U.S. Stablecoin Rules Risk Handing Digital Finance Ground to Global Rivals
A senior policy executive at Coinbase has raised concerns that Washington may be undermining its own position in digital finance by targeting one of the key features that made stablecoins globally competitive: yield.
According to Faryar Shirzad, proposals that would restrict or effectively ban returns on stablecoins risk stripping U.S.-issued products of a major advantage. Over the past few years, stablecoins tied to the dollar have evolved beyond simple trading tools.
For those who misunderstand what’s at stake in the debate on offering rewards on US-issued stablecoins under the GENIUS Act, a sobering and timely announcement from the People’s Bank of China that they plan to pay interest on the Digital Yuan. 🇨🇳🇨🇳
Tokenization is the future and… pic.twitter.com/stg8ffKzT7
— Faryar Shirzad 🛡️ (@faryarshirzad) December 30, 2025
For many users around the world, they function as a digital version of cash, offering returns similar to short-term savings instruments. Remove that incentive, and the appeal of American stablecoins could fade quickly.

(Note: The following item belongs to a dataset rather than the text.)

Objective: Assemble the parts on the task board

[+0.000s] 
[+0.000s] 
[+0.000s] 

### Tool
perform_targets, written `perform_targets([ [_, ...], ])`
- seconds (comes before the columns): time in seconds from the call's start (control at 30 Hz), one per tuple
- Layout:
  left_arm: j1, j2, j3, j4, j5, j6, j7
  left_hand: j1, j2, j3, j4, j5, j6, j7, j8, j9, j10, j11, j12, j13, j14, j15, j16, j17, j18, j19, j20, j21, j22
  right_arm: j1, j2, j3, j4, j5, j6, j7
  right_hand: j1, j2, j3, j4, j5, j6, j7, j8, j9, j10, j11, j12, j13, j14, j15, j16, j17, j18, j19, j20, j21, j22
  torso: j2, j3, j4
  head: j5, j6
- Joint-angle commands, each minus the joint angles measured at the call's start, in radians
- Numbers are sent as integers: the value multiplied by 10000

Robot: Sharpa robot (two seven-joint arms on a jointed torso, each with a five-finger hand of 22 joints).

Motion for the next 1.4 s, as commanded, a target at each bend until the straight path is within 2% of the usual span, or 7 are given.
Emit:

A Regulatory Choice With Global Consequences
The implications go further than the crypto sector itself. Stablecoins now sit at the heart of modern payment systems and onchain financial services, especially in regions where traditional banking access is limited or inefficient. If U.S. regulation makes these tools less useful, developers and capital are likely to migrate elsewhere, slowing innovation in areas where the
United States currently holds a lead.
This is where geopolitics enters the picture. China has long been uncomfortable with the worldwide spread of dollar-based digital assets, seeing them as a quiet extension of U.S. monetary influence. If American policy weakens its own stablecoin ecosystem, that pressure eases. In such a scenario, Chinese-linked institutions could promote alternatives, whether through yuan-backed digital currencies or dollar-pegged tokens issued from jurisdictions with looser rules, including Hong Kong.
At home, the push for tougher rules is being driven largely by traditional banking interests. U.S. banks argue that stablecoin rewards resemble interest payments and should therefore fall under existing restrictions, warning that these products siphon deposits away from the banking system. Crypto companies counter that stablecoin yields are not created out of thin air but reflect returns generated by safe underlying assets, passed through to users via software rather than branch networks.
Shirzad has repeatedly framed this clash as more than a regulatory technicality. In his view, digital finance is now part of a broader technological rivalry, and choices made in Washington will shape who sets the standards globally. Limiting domestic innovation, he argues, does not reduce systemic risk. Instead, it pushes influence offshore, potentially handing strategic ground to competitors at a time when financial infrastructure is becoming increasingly digital and borderless.